# Trust this Cervelo seller from ebay?



## chowmeiniac (Oct 17, 2005)

hey everyone. I was searching ebay and came up on a good deal for Cervelo's. The problem is I dont know if I should trust this store. Can someone tell me if this is legit or should I stay away?

http://cgi.ebay.com/NEW-2005-Cervel...817427324QQcategoryZ15738QQrdZ1QQcmdZViewItem

they do have very good prices.


----------



## petzi-baer (Sep 21, 2005)

Nope I wouldn't.

looks to me like hijacked account. Check the history and then look at the cheap excuse for not using the ask the seller option


petzi-baer


----------



## Morison (Oct 31, 2005)

*No way...*

petzi-baer is right. Look at the fact that the name is registered in the UK but they are shipping from Helena, MT. Never buy anything from ebay that you didn't have to bid on to purchase. Good luck in your search.


----------



## geraldatwork (Jul 15, 2005)

I can't see how someone could produce a bike with those class of components including $400 wheels at that price.


----------



## Wicked2006 (Jul 9, 2005)

*UK account and USA shipping*

I wouldn't trust it. I know some of you don't live near MT but I would love to go there and look at them directly. I only live in WA. That is a killer deal if it's true. Hopefully someone tries to buy one and replies to this forum and let's all know if the transaction goes smooth. Peace!


----------



## Wicked2006 (Jul 9, 2005)

*Cervelos taken off Ebay..SCAM*

I guess it was just a scam. I wish I could have got one of those Cervelos for dirt cheap. I guess I'll be paying for something new and at a LBS. Be careful with those scammers. Peace!


----------



## chowmeiniac (Oct 17, 2005)

Wicked2006 said:


> I guess it was just a scam. I wish I could have got one of those Cervelos for dirt cheap. I guess I'll be paying for something new and at a LBS. Be careful with those scammers. Peace!

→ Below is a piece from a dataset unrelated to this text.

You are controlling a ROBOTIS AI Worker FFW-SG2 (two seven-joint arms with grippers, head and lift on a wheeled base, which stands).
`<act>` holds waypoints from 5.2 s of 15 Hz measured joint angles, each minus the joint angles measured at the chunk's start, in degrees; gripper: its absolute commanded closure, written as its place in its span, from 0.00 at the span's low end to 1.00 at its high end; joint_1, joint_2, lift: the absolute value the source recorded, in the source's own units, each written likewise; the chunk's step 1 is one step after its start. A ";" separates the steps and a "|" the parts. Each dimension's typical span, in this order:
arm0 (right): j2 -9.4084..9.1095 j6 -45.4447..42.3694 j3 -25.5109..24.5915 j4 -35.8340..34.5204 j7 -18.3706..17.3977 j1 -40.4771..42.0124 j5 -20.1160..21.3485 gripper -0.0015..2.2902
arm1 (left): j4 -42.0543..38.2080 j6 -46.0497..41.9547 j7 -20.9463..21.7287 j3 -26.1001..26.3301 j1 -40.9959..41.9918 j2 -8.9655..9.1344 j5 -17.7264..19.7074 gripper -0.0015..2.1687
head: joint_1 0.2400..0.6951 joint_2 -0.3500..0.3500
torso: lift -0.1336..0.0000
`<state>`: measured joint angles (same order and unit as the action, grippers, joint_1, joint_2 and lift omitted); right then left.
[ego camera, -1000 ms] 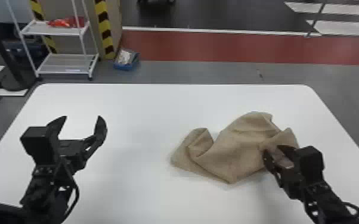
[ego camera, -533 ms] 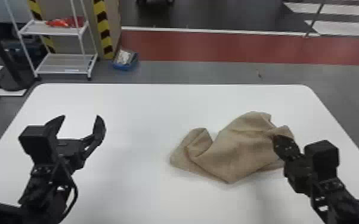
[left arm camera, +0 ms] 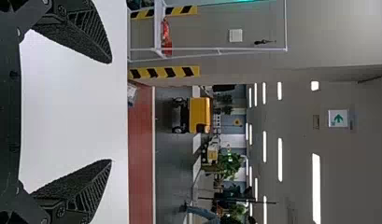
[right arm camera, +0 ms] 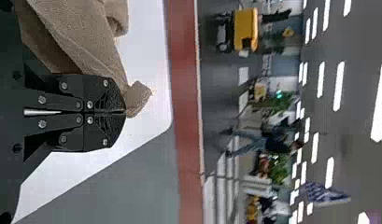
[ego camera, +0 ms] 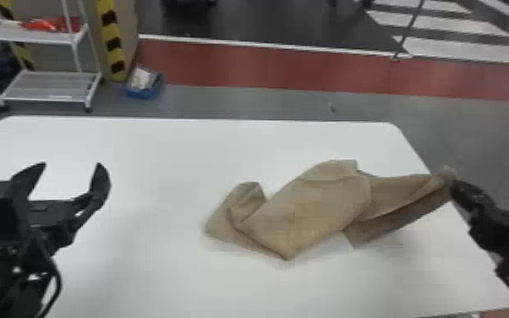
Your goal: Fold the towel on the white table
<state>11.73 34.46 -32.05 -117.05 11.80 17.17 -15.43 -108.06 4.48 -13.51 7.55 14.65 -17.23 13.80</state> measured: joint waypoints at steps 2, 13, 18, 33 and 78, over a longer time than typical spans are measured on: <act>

yea i would have picked one up myself. how much do soloists go for? im actually in the market for one.


----------



## Wicked2006 (Jul 9, 2005)

chowmeiniac said:


> yea i would have picked one up myself. how much do soloists go for? im actually in the market for one.


USA prices at this link:

http://cervelo.com/prices/usa.html

I'm sure you can get one maybe at your LBS for good deal. End of the year sales. Goodluck.


----------



## chowmeiniac (Oct 17, 2005)

Wicked2006 said:


> USA prices at this link:
> 
> http://cervelo.com/prices/usa.html
> 
> I'm sure you can get one maybe at your LBS for good deal. End of the year sales. Goodluck.


thanks. im going to call around tomorrow to see if they have my size and hopefully a good deal. *fingers crossed*


----------



## petzi-baer (Sep 21, 2005)

Yep,

was a hijacked account ....


petzibaer


----------



## Wicked2006 (Jul 9, 2005)

*Ebay scammer is back*

Is this the same person with different name? The layout looks exact. Check it out!!!

Here's the link:

http://search.ebay.com/search/searc.../ws/&fkr=1&from=R8&satitle=cervelo&category0=


----------